Por fortuna, a mí no me sucedió nada parecido. A eso de las siete y media de la mañana me llevó un policía un buen desayuno que me enviaban de la casa de mi novia, que me produjo dos satisfacciones; de una parte, me llenó el estómago, y de la otra me hizo sentir acompañado. A las ocho me llevaron en un automóvil negro para la cuarta brigada. Allí me recibió un hombre de un poco más de 30 años, grueso, bien alimentado y extraordinariamente satisfecho de sí mismo; creo que tenía el grado de mayor o de capitán. Era el hombre que me iba a interrogar. Para sorpresa mía, el tipo era muy amable; puso a mi disposición un termo de café y una cajetilla de cigarrillos.

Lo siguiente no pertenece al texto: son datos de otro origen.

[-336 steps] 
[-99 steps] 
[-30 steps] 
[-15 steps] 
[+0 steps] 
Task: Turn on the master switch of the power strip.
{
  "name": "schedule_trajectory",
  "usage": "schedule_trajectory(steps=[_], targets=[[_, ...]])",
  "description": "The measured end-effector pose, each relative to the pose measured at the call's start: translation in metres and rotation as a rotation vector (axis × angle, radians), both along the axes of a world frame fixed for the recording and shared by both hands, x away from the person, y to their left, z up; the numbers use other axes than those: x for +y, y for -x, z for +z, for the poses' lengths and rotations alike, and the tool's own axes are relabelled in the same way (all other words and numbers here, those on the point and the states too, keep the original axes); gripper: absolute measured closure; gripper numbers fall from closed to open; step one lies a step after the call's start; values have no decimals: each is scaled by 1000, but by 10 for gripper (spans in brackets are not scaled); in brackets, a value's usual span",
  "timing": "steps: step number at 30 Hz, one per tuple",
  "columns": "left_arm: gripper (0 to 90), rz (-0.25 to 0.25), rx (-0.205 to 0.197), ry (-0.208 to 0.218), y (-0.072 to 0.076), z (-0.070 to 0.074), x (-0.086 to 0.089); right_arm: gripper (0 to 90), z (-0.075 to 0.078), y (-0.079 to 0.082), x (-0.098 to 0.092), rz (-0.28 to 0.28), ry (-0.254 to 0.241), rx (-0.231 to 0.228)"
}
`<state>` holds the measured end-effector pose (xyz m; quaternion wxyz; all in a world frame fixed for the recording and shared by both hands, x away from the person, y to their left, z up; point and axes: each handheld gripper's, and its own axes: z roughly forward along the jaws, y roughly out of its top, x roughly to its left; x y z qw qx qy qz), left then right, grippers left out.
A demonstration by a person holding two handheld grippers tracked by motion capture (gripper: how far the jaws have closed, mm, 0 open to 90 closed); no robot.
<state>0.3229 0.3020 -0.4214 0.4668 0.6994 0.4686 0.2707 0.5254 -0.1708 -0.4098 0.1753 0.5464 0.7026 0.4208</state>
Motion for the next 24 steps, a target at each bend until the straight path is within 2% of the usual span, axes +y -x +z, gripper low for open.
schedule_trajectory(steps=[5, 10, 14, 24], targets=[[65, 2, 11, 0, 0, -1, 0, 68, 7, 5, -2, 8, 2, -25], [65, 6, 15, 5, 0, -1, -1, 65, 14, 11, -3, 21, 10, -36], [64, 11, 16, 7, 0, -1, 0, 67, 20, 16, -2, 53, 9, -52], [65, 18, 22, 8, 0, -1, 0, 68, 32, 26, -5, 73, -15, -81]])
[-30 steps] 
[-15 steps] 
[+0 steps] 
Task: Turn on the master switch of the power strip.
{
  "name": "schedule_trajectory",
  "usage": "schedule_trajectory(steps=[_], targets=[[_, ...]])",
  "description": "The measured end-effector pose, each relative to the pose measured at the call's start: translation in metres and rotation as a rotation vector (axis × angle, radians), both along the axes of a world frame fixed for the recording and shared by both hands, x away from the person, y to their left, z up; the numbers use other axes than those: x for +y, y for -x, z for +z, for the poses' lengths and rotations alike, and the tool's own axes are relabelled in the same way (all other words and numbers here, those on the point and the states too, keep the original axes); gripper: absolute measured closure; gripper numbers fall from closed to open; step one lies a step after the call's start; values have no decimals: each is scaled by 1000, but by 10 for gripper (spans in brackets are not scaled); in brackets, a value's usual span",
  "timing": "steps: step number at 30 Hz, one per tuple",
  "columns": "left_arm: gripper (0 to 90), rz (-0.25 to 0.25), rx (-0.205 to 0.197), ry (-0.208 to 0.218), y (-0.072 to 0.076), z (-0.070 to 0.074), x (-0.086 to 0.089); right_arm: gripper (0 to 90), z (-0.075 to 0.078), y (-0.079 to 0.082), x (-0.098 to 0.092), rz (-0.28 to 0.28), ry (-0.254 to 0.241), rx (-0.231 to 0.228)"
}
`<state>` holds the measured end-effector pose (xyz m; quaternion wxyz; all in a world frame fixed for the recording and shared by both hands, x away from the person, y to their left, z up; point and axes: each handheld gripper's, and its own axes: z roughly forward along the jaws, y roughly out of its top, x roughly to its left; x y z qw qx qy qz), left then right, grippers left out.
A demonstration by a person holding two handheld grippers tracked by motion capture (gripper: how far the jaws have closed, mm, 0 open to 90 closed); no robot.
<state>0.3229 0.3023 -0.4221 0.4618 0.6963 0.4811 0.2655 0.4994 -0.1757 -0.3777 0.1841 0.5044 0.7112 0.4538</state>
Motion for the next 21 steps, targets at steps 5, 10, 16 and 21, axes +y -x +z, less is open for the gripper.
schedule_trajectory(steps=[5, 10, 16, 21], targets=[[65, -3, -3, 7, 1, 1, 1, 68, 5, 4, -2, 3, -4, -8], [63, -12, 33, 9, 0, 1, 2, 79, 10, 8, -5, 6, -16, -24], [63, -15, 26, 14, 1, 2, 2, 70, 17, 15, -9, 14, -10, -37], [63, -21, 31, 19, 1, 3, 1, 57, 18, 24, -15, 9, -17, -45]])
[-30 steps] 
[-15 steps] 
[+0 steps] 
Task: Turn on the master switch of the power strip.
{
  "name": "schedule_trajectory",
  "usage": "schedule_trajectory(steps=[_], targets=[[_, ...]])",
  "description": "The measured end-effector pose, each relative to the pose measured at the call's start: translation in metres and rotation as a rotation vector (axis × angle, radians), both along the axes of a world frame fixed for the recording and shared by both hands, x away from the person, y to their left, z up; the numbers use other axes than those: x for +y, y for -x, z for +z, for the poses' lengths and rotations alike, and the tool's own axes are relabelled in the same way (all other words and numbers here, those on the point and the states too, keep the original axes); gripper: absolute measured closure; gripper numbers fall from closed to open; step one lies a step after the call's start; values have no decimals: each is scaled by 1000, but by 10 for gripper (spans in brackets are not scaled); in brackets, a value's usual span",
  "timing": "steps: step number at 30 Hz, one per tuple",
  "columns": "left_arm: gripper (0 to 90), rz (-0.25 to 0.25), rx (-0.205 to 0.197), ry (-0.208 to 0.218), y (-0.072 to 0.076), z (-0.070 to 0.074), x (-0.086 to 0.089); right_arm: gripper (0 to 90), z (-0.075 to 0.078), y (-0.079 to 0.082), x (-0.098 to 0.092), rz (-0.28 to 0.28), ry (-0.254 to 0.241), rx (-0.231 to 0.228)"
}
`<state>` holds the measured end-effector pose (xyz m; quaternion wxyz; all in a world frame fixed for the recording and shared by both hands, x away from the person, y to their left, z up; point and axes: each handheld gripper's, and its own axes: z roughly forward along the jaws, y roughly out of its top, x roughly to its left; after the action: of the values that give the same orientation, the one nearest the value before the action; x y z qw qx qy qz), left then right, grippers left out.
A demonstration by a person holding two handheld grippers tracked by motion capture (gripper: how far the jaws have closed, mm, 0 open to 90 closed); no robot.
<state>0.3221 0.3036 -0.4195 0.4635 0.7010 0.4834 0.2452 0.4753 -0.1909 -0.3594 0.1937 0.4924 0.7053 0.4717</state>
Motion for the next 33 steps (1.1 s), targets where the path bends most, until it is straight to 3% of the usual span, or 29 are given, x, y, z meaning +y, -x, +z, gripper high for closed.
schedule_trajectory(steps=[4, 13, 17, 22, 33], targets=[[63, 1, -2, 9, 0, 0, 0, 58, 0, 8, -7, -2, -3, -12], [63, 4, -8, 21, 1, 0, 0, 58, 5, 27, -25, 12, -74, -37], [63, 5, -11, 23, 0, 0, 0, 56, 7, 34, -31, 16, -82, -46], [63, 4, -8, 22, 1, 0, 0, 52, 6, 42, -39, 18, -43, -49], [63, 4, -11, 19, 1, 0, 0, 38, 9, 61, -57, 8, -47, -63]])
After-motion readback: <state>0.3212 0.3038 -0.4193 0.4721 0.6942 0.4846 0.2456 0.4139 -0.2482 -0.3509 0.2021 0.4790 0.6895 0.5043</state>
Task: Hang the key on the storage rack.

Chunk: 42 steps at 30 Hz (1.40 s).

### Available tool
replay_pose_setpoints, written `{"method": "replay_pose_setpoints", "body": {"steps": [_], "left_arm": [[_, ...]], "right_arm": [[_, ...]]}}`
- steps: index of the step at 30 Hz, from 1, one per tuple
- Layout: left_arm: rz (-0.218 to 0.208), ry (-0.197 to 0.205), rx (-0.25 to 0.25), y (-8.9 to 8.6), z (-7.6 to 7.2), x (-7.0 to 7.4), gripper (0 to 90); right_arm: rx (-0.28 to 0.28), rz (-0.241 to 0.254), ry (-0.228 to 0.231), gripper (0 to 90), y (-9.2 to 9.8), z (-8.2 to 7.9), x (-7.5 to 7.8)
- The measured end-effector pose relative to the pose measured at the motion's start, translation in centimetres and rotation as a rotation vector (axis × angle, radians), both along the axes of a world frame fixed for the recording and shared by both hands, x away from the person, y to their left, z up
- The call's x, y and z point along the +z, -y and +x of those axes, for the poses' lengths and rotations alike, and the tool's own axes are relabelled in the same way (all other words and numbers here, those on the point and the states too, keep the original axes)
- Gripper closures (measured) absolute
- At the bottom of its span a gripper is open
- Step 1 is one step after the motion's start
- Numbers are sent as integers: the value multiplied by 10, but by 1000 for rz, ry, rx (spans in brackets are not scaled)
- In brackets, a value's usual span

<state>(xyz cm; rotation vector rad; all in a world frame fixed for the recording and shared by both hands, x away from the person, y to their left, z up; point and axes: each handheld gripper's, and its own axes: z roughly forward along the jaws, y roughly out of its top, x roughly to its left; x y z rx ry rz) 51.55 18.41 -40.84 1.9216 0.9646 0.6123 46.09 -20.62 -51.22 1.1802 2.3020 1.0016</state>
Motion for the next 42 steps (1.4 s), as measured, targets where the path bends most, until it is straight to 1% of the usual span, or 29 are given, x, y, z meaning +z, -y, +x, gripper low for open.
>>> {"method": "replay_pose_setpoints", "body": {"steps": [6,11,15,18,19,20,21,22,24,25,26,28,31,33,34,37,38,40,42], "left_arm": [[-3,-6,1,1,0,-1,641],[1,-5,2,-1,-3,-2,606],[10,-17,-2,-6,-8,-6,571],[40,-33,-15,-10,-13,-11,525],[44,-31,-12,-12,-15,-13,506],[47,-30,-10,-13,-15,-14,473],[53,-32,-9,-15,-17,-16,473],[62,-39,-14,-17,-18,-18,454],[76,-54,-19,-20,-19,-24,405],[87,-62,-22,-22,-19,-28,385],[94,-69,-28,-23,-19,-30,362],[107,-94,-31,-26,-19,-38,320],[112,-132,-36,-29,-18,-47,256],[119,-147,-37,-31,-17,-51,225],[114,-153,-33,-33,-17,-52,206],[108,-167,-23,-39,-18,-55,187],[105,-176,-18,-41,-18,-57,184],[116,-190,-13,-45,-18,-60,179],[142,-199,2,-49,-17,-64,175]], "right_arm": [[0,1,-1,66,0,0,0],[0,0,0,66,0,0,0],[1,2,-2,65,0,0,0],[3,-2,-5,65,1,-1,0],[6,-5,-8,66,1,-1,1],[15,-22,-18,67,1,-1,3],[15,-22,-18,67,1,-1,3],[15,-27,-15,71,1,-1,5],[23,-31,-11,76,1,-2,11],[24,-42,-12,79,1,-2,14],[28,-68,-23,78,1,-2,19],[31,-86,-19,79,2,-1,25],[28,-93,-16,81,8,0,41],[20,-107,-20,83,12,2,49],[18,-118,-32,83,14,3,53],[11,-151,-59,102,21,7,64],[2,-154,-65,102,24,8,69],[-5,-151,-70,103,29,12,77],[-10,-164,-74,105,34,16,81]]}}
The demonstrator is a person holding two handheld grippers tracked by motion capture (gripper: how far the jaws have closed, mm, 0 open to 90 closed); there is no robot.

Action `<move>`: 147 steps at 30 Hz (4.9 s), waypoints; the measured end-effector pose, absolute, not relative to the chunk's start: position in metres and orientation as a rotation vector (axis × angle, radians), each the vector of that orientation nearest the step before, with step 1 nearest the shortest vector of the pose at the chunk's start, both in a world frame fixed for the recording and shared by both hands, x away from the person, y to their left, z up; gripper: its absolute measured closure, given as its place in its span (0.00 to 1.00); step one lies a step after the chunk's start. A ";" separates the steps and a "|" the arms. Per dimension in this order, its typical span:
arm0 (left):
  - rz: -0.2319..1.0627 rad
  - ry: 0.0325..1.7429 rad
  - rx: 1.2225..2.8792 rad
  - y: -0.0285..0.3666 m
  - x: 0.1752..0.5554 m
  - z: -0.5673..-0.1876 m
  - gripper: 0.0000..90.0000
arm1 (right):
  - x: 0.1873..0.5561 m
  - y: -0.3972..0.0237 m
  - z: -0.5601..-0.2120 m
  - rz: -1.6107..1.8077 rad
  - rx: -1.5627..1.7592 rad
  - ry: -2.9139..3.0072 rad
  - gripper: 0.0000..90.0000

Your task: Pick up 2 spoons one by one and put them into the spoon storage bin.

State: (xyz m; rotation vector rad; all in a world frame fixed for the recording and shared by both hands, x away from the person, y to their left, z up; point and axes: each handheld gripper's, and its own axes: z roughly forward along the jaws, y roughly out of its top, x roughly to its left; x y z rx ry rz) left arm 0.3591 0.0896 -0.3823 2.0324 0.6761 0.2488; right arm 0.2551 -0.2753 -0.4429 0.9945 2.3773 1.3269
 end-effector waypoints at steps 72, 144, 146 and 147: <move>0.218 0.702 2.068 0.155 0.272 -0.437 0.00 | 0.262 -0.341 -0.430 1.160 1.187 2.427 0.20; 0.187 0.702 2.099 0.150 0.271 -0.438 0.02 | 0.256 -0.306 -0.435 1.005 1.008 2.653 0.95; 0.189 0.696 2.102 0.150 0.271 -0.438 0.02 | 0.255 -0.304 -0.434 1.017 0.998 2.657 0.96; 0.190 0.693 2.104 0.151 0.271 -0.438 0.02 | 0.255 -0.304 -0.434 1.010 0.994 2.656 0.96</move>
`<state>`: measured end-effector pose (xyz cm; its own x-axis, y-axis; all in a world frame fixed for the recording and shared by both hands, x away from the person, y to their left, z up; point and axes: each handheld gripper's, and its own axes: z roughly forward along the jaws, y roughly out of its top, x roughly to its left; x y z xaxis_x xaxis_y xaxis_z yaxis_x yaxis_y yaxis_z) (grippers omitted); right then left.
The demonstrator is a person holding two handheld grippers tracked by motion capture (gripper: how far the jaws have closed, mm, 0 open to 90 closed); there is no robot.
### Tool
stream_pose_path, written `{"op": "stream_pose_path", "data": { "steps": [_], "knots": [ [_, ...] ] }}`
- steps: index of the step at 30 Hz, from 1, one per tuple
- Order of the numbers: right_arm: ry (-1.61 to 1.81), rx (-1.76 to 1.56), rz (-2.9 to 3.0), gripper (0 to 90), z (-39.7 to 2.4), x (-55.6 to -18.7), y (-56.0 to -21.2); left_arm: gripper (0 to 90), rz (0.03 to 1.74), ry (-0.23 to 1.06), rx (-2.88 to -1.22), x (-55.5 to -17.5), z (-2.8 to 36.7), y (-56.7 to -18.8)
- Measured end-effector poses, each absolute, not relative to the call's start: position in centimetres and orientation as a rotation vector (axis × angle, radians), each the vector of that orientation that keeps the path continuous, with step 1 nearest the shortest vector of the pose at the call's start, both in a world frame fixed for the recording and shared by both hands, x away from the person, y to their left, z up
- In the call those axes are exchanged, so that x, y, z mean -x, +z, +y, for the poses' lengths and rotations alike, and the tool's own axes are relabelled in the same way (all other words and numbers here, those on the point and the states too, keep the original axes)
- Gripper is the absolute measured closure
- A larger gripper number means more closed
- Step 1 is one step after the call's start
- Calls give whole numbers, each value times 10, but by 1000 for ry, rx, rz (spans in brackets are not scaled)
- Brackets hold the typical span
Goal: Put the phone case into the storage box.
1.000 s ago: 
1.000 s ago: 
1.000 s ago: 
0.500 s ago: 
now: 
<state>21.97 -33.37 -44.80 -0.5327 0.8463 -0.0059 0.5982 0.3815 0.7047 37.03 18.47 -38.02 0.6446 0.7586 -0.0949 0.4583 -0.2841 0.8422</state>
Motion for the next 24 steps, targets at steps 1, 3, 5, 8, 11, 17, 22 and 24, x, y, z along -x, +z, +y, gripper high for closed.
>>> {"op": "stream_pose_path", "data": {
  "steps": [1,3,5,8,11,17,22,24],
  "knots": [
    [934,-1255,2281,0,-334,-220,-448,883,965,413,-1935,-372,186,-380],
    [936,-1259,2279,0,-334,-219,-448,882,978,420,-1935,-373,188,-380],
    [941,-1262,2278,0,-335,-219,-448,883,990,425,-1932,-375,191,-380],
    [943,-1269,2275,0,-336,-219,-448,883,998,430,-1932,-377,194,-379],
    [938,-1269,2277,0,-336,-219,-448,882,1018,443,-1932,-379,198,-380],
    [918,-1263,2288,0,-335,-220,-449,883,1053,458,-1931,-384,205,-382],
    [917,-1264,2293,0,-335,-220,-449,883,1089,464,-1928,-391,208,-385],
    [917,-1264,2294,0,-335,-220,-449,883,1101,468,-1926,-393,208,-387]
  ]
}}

Después de haberme interrogado durante algo más de 2 horas y haber llegado a la conclusión de yo no tenía ningún vínculo con las guerrillas, llamó a un soldado y le ordenó que me dejara al sol, en la mitad de un patio. Y cuando consideró que estaba debidamente asoleado me dejaron en libertad condicional; lo que equivalía a seguirme presentando dos veces a la semana.

Salí sintiéndome un héroe para la casa de Beatriz. Las mujeres, entre las cuales se encontraba Yolanda González, la mujer de Estanislao, habían corrido con mejor suerte. De Robledo las llevaron a la Cuarta Brigada, y después de un interrogatorio breve las habían dejado en libertad.